§ **Instructions to follow**: Copy exactly, please, the lines of the data from its start through the line containing "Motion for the".

§ **Given material**:
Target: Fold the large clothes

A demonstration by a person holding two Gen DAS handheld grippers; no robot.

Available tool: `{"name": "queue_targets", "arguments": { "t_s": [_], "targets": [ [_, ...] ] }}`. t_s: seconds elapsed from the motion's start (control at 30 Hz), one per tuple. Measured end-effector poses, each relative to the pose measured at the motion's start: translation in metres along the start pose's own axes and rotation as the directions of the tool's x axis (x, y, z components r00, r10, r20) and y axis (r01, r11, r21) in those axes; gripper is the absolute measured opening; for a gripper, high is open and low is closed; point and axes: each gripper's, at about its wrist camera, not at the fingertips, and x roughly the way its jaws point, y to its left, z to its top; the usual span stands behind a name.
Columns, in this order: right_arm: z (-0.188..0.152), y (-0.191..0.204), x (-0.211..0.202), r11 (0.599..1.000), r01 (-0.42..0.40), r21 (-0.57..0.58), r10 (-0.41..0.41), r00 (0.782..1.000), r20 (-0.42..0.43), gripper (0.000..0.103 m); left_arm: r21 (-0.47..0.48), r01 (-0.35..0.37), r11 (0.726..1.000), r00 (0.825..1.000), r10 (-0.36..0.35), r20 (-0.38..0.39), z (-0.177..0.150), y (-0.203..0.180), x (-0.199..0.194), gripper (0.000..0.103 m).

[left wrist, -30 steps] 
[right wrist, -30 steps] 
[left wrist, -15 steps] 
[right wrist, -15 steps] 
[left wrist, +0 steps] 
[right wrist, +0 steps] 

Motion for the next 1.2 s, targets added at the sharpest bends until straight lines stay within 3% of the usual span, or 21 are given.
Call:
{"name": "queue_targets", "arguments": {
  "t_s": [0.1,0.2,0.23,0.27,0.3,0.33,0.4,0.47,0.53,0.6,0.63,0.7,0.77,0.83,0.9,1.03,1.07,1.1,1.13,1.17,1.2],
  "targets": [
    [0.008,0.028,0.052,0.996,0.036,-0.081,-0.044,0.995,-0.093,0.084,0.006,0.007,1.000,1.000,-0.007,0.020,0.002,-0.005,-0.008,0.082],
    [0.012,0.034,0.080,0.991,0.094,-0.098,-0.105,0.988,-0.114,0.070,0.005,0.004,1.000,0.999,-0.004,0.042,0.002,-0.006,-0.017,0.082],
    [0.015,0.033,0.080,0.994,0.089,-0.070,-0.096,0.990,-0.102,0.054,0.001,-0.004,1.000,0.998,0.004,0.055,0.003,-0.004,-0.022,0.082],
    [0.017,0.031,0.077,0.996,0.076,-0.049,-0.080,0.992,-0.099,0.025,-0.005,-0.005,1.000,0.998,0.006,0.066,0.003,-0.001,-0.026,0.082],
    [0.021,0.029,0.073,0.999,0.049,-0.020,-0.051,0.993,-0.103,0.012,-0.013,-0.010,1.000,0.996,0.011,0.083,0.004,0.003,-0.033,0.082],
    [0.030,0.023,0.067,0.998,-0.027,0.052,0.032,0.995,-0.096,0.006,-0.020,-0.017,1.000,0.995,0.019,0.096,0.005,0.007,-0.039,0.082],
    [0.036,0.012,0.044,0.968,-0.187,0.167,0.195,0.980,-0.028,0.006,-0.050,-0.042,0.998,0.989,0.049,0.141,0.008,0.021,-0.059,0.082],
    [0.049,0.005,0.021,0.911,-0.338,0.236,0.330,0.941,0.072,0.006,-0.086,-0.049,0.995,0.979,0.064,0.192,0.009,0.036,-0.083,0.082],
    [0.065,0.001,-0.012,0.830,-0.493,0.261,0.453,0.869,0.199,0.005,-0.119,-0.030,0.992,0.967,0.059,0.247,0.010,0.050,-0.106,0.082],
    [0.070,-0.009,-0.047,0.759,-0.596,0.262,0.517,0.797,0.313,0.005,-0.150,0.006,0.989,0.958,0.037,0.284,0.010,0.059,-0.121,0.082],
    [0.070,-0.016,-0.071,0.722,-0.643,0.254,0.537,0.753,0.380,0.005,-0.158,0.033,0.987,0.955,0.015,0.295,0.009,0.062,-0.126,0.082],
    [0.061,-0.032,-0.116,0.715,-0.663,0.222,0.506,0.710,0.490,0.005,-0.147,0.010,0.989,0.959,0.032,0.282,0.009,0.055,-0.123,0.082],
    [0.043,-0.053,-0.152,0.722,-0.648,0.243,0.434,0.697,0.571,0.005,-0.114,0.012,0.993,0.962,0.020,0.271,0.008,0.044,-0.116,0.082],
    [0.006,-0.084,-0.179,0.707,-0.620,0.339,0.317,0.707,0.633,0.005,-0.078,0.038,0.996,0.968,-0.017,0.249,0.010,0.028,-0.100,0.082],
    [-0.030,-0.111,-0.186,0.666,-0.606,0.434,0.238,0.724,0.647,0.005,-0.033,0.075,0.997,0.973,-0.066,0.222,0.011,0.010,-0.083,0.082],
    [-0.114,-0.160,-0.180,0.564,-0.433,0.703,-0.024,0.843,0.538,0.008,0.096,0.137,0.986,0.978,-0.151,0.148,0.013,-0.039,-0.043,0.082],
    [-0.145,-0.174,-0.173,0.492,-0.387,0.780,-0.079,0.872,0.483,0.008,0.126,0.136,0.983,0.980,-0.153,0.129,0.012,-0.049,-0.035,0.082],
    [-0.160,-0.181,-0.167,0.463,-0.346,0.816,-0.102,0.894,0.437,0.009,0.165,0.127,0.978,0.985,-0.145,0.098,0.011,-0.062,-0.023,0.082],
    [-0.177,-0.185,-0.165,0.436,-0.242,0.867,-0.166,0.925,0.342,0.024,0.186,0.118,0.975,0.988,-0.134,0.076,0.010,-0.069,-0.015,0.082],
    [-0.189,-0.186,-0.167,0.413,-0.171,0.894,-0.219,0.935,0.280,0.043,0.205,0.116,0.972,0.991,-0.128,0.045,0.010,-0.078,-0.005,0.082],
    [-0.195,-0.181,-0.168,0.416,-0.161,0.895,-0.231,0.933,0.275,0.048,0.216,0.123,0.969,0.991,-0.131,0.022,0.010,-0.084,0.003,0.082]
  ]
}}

§ **Reply**:
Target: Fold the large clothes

A demonstration by a person holding two Gen DAS handheld grippers; no robot.

Available tool: `{"name": "queue_targets", "arguments": { "t_s": [_], "targets": [ [_, ...] ] }}`. t_s: seconds elapsed from the motion's start (control at 30 Hz), one per tuple. Measured end-effector poses, each relative to the pose measured at the motion's start: translation in metres along the start pose's own axes and rotation as the directions of the tool's x axis (x, y, z components r00, r10, r20) and y axis (r01, r11, r21) in those axes; gripper is the absolute measured opening; for a gripper, high is open and low is closed; point and axes: each gripper's, at about its wrist camera, not at the fingertips, and x roughly the way its jaws point, y to its left, z to its top; the usual span stands behind a name.
Columns, in this order: right_arm: z (-0.188..0.152), y (-0.191..0.204), x (-0.211..0.202), r11 (0.599..1.000), r01 (-0.42..0.40), r21 (-0.57..0.58), r10 (-0.41..0.41), r00 (0.782..1.000), r20 (-0.42..0.43), gripper (0.000..0.103 m); left_arm: r21 (-0.47..0.48), r01 (-0.35..0.37), r11 (0.726..1.000), r00 (0.825..1.000), r10 (-0.36..0.35), r20 (-0.38..0.39), z (-0.177..0.150), y (-0.203..0.180), x (-0.199..0.194), gripper (0.000..0.103 m).

[left wrist, -30 steps] 
[right wrist, -30 steps] 
[left wrist, -15 steps] 
[right wrist, -15 steps] 
[left wrist, +0 steps] 
[right wrist, +0 steps] 

Motion for the next 1.2 s, targets added at the sharpest bends until straight lines stay within 3% of the usual span, or 21 are given.

That wraps up the answer.